Alexandre Thiéry - RWM & HMC on manifolds

Consider a smooth manifold $\mathcal{M}\subset \mathbb{R}^n$ of dimension $d_{\mathcal{M}} = (n-d)$ defined as the zero set of a well-behaved “constraint” function $C: \mathbb{R}^n \to \mathbb{R}^d$,

\[ \mathcal{M}= \{ x \in \mathbb{R}^n \; \text{such that} \; C(x) = 0 \}. \]

We would like to use MCMC to sample from a probability distribution supported on $\mathcal{M}$ with density $\pi(x)$ with respect to the uniform Hausdorff measure on $\mathcal{M}$. It is relatively straightforward to adapt standard MCMC methods when dealing with simple manifolds such as a sphere or a torus since their geodesics and several other geometric quantities are analytically tractable. Maybe surprisingly, it is in fact relatively straightforward to design MCMC samplers on general implicitly defined manifold such as $\mathcal{M}$. The article (Zappa, Holmes-Cerfon, and Goodman 2018) explains these ideas beautifully.

Manifold Random Walk Metropolis-Hastings

Assume that $x_n \in \mathcal{M}$ is the current position of the MCMC chain. To generate a proposal $y_n \in \mathcal{M}$ that will eventually be accepted or rejected, one can proceed very similarly to the standard RWM algorithm with Gaussian perturbations with variance $\sigma^2$. First, generate a vector $v \in T_{x_n}$ from a centred Gaussian distribution with covariance $\sigma^2 \, I$ on the tangent space $T_{x_n}$ to $\mathcal{M}$ at $x_n$. To do so, it suffices for example to generate a standard Gaussian vector $z \sim \mathcal{N}(0, \sigma^2 I_n)$ in $\mathbb{R}^n$ and orthogonal-project it onto $T_{x_n}$. Indeed, one cannot simply define the proposal as $x_n + v$ since it would not necessarily lie on $\mathcal{M}$. Instead, one projects $x_n + v$ back to $\mathcal{M}$. To do so, one needs to define the direction used for the projection and the manifold RWM algorithm uses $T_{x_n}^\perp$, for reasons that will become clear later. In other words, the proposal $y_n$ is obtained by seeking a vector $w \in T_{x_n}^{\perp}$ such that $x_n + v + w \in \mathcal{M}$.

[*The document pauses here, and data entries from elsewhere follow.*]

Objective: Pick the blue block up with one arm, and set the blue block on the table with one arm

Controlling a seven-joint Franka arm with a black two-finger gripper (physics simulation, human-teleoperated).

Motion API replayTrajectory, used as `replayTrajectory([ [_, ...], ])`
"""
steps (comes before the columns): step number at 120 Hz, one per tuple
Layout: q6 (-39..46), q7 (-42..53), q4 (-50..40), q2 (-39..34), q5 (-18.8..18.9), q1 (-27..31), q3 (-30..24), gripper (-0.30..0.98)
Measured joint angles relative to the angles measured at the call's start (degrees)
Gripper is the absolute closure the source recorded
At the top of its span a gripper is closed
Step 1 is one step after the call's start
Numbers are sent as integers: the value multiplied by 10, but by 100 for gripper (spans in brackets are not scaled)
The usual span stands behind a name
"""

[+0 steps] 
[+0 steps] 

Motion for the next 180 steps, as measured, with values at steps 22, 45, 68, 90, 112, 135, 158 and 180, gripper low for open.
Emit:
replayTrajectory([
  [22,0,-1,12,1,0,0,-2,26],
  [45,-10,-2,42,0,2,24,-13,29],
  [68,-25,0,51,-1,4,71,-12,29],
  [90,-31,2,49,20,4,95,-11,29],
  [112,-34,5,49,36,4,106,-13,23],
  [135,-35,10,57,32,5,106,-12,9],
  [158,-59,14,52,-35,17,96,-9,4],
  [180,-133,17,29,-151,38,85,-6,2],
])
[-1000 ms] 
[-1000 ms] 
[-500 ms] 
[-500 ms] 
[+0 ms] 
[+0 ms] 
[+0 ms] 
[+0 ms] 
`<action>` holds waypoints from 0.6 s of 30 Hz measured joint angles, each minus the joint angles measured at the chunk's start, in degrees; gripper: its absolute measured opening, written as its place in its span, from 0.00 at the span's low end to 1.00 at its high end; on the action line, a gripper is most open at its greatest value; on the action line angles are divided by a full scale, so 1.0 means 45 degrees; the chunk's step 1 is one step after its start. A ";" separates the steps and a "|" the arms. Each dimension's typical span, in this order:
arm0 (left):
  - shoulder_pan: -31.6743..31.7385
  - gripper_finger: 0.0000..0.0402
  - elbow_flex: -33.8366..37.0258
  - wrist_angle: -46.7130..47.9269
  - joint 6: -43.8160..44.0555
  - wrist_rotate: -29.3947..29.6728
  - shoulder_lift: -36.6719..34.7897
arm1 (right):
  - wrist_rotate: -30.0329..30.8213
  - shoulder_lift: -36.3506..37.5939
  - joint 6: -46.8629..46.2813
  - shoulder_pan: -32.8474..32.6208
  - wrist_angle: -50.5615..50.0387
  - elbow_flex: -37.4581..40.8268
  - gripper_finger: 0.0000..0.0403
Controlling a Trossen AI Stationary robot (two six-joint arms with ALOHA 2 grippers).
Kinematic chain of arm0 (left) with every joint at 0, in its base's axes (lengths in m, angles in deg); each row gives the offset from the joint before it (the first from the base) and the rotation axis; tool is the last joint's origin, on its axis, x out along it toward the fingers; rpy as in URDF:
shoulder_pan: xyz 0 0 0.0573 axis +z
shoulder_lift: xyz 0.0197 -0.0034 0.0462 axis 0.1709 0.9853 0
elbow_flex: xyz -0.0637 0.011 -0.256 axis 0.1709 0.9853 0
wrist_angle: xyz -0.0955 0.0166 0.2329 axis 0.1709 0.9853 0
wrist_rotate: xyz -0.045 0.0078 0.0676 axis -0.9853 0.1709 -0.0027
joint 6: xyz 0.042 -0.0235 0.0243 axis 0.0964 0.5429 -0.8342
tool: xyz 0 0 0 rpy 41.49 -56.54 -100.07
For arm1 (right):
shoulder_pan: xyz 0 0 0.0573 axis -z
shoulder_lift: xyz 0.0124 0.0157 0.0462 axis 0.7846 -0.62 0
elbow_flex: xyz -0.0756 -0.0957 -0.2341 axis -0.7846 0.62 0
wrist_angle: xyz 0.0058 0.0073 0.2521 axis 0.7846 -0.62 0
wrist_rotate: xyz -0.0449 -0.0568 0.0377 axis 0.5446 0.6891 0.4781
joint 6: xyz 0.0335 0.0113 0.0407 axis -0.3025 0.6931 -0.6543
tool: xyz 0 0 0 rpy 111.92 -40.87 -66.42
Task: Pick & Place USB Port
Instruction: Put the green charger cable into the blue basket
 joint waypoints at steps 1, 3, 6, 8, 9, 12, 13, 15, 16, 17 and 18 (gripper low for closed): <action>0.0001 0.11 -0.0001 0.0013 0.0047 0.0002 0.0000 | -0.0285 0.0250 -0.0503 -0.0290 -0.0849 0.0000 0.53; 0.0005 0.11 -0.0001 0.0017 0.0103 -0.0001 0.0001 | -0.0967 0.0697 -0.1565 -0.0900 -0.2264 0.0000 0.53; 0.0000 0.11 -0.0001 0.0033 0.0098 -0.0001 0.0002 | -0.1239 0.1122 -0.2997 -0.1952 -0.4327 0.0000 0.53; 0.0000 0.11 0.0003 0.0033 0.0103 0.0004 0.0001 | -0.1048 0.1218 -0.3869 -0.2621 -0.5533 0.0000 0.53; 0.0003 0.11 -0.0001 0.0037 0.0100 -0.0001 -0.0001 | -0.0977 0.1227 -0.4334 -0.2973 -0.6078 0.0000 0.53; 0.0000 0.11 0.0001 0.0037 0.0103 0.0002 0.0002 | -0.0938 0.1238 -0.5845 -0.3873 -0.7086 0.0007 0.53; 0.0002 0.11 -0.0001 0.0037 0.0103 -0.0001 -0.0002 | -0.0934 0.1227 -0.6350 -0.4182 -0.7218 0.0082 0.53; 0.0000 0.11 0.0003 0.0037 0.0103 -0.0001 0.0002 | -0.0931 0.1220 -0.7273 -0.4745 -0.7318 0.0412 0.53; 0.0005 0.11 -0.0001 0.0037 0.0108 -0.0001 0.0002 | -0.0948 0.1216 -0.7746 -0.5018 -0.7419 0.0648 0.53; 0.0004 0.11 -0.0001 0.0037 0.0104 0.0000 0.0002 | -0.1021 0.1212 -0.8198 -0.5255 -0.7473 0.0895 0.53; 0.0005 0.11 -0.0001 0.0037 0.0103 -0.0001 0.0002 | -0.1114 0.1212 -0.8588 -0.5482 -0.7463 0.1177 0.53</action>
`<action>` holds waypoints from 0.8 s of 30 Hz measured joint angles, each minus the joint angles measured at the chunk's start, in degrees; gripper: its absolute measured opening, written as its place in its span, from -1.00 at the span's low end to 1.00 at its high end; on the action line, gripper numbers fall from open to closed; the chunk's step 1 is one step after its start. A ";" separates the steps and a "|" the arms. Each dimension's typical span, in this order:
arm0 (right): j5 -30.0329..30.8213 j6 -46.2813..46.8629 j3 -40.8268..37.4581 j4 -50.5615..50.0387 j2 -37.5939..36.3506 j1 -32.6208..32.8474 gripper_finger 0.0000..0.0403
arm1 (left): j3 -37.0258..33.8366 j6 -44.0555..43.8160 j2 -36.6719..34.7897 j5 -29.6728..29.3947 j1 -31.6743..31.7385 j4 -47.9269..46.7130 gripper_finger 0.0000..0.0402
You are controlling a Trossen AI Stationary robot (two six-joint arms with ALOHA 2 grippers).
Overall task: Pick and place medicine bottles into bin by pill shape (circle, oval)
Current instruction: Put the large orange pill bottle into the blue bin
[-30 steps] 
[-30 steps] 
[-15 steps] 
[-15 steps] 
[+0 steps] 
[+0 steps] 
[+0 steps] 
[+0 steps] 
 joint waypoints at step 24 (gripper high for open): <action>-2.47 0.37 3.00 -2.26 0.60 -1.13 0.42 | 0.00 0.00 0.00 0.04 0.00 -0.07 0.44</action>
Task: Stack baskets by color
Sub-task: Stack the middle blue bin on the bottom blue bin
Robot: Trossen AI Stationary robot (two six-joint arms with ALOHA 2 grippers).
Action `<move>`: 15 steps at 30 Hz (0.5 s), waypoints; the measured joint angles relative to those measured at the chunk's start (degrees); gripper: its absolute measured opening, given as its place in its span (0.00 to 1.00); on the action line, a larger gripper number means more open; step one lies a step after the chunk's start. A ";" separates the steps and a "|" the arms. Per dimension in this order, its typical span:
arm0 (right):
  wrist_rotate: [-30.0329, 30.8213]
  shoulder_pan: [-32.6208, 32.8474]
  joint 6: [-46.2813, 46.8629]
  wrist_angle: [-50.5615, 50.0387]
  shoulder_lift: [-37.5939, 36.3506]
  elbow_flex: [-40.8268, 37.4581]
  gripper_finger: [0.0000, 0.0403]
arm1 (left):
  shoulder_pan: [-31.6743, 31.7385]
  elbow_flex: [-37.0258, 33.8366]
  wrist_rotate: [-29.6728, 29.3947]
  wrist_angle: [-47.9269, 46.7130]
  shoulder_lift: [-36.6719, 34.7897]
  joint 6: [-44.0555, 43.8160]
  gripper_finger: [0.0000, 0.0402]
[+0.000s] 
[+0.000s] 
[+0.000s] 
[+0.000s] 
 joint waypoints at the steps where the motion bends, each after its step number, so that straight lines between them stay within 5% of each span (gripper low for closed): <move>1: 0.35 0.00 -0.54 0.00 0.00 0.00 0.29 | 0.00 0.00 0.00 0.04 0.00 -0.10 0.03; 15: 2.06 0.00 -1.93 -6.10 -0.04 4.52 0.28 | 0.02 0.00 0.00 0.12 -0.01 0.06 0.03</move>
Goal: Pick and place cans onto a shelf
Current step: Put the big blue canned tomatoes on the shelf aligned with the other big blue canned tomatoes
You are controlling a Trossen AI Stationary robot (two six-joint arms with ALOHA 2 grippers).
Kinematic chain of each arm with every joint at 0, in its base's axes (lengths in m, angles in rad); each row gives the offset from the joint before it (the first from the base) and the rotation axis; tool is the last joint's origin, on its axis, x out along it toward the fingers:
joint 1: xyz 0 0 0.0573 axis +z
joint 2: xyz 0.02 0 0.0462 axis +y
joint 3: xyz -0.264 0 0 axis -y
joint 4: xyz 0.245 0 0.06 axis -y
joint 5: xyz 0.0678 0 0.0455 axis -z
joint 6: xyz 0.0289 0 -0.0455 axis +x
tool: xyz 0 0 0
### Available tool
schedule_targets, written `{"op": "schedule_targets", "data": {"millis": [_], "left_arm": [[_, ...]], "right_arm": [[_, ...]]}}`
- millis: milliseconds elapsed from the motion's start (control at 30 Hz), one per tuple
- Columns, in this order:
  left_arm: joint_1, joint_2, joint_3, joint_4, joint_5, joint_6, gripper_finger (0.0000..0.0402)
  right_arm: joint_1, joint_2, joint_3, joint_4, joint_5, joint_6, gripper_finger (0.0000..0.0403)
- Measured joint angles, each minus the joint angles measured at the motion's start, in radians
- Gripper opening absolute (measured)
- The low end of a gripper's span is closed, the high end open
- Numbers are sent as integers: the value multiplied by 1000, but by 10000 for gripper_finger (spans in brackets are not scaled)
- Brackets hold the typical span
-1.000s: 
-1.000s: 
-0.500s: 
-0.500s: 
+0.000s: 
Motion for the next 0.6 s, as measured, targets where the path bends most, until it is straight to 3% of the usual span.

Projection onto $\mathcal{M}$ from (Zappa, Holmes-Cerfon, and Goodman 2018)

If one calls $J_{x_n}$ the Jacobian matrix of $C$ at $x_n$, i.e. the matrix whose rows are the gradients of the components of $C$, this projection operation boils down to finding a vector $\lambda \in \mathbb{R}^d$ such that

\[ C( \, x_n + v + J_{x_n}^\top \lambda) = 0 \in \mathbb{R}^d. \tag{1}\]

Note that Equation 1 is a non-linear equation in $\lambda$ that can have no solution, one solution or many solutions – this can seem like a fundamental roadblock to the design of a valid MCMC algorithm, but we will see that it is not! Before discussing in slightly more details the resolution of Equation 1, assume that a standard root-finding algorithm takes the pair $(x_n+v, J_{x_n})$ as input and attempts to produces the projection $y_n$,

\[ \text{Proj}: \quad (x_n+v, J_{x_n}) \; \underbrace{\mapsto}_{\text{root-finding}} \; y_n \in \mathcal{M}. \]

The algorithm will either converge to one of the possible solutions or fail. If the algorithm fails to converge, one can simply reject the proposal $y_n$ and set $y_n = \text{(Failed)}$ and set $x_{n+1} = x_n$. If the algorithm converges, this defines a valid proposal $y_n \in \mathcal{M}$. To ensure reversibility, and it is one of the main novelty of the article (Zappa, Holmes-Cerfon, and Goodman 2018), one needs to verify that the reverse proposal $y_n \mapsto x_n$ is possible.

Reversibility check (Zappa, Holmes-Cerfon, and Goodman 2018)

To do so, note that the only possibility for the reverse move $y_n \to x_n$ to happen is if $x_n = \text{Proj}(y_n + v', J_{y_n})$ where

\[ x_n-y_n \;=\; \underbrace{v'}_{\in T_{y_n}} \, + \, \underbrace{w'}_{\in T_{y_n}^{\perp}}. \]

The uniqueness follows from the decomposition $\mathbb{R}^n \equiv T_{y_n} \otimes T_{y_n}^{\perp}$. The reverse move is consequently possible if and only if the following reversibility check condition is satisfied,

\[ x_n = \text{Proj}(y_n + v', J_{y_n}). \tag{2}\]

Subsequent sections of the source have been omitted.